Never Glue Your Friends to Chairs
Page 1
Roscoe Riley Rules #1
Never Glue Your Friends to Chairs
Katherine Applegate
Illustrated by Brain Biggs
For Julia and Jake,
with love
Contents
1. Welcome to Time-Out
2. Something You Should Know Before We Get Started
3. Something Else You Should Know Before We Get Started
4. This Morning at My House
5. Don’t-You-Dare Glue
6. The Secret Handshake
7. Mess Rehearsal
8. How to Speak Teacher
9. Roscoe to the Rescue
10. Bee-having
11. Uh-Oh
12. Holes in Our Heads
13. Good-Bye from Time-Out
About the Author
Copyright
About the Publisher
1
Welcome to Time-Out
Hey! Over here!
It’s me. Roscoe.
Welcome to the Official Roscoe Riley Time-out Corner.
Want to hang out with me?
I have to warn you, though. We’re going to be here for a while.
See, I kinda got in some trouble today.
Again.
Kids have to follow so many rules!
Sometimes my brain forgets to remember them all.
It’s not like I try to find ways to get in trouble. It’s just that trouble has a way of finding me.
Truth is, I’m just a normal, everyday kid like you.

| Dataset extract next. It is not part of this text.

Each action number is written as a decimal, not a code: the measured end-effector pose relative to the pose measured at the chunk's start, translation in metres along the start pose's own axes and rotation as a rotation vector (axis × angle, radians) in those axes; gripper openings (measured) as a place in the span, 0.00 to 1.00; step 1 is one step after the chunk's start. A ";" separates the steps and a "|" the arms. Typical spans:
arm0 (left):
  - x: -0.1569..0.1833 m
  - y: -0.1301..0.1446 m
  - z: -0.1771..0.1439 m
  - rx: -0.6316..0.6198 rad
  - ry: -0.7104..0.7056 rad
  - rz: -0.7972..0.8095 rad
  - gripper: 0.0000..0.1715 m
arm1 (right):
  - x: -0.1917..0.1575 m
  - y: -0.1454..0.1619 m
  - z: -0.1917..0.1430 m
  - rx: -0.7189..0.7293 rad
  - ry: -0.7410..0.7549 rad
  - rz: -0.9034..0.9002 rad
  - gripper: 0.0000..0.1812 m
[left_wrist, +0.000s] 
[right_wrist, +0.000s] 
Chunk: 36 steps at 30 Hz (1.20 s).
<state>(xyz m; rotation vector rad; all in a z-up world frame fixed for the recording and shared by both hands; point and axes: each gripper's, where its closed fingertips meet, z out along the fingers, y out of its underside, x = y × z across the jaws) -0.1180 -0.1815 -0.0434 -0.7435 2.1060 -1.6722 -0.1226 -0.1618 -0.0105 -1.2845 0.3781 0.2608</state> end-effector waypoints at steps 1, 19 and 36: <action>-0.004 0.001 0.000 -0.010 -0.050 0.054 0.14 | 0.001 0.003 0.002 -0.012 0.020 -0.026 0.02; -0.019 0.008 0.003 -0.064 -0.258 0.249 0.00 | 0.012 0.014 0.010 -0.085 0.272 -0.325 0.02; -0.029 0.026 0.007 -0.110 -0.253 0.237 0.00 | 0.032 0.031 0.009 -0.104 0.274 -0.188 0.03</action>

My favorite food is blue M&M’s. My favorite sport is bed jumping. My favorite color is rainbow.
And my most not-favorite thing is lima beans.
See? Like I said. Just a normal, everyday kid.
A normal, everyday kid who sometimes gets into trouble.
Like today. I was just trying to help out my teacher.
How was I supposed to know you shouldn’t glue people to chairs?
With Super-Mega-Gonzo Glue?
You’ve done that, haven’t you?
Oh.
Never?
Oh.
Well, maybe you should hear the whole story….
2
Something You Should Know Before We Get Started
Here’s the thing about Super-Mega-Gonzo Glue.
When the label says permanent, they mean permanent.
As in FOREVER AND EVER.
3
Something Else You Should Know Before We Get Started
You gotta trust me on this.
Super-Mega-Gonzo Glue is for gluing THINGS.
Not PEOPLE.
It is a way bad idea to glue THINGS to PEOPLE.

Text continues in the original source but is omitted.